### Work instruction
Please transcribe the listing below exactly, but only from the line containing "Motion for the" through its last line.
Start of Collected material
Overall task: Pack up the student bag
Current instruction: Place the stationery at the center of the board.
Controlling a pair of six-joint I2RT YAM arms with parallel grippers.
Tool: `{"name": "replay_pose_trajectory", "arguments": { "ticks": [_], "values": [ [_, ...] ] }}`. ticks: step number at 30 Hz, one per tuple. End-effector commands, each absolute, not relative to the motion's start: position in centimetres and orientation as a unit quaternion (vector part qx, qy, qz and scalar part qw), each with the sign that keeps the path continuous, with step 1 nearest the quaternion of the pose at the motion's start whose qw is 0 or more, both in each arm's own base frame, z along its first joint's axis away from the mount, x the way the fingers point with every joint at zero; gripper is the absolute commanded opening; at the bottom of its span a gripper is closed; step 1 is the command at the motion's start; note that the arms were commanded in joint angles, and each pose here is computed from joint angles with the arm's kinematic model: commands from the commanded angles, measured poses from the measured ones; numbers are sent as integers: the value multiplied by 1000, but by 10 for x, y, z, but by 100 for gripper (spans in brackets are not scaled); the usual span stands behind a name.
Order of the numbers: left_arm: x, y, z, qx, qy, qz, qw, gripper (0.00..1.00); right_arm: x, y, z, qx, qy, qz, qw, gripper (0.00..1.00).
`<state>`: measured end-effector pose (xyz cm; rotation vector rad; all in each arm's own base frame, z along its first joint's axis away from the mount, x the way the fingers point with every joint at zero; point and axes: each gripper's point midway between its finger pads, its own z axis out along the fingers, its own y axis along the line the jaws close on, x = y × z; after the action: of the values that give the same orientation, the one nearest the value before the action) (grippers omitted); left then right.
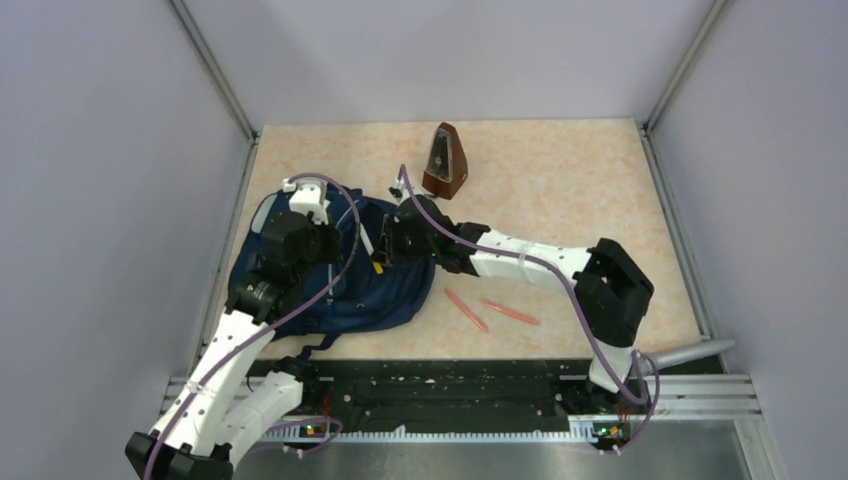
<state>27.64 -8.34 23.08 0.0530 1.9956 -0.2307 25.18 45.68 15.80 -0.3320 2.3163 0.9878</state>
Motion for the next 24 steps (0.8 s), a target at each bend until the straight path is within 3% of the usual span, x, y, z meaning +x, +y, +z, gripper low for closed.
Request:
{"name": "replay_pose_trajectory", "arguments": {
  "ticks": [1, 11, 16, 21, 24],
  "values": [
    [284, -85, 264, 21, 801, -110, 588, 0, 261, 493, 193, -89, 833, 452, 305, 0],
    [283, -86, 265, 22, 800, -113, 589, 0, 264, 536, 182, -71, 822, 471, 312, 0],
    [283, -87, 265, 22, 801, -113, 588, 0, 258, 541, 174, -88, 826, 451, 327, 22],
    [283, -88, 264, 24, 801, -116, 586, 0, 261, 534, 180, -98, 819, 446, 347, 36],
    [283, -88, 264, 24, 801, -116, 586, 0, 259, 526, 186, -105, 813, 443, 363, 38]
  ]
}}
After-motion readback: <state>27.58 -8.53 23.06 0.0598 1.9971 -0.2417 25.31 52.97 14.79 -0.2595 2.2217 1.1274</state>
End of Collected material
### Task answer
Motion for the next 24 steps (0.8 s), a target at each bend until the straight path is within 3% of the usual span, x, y, z meaning +x, +y, +z, gripper low for closed.
Request:
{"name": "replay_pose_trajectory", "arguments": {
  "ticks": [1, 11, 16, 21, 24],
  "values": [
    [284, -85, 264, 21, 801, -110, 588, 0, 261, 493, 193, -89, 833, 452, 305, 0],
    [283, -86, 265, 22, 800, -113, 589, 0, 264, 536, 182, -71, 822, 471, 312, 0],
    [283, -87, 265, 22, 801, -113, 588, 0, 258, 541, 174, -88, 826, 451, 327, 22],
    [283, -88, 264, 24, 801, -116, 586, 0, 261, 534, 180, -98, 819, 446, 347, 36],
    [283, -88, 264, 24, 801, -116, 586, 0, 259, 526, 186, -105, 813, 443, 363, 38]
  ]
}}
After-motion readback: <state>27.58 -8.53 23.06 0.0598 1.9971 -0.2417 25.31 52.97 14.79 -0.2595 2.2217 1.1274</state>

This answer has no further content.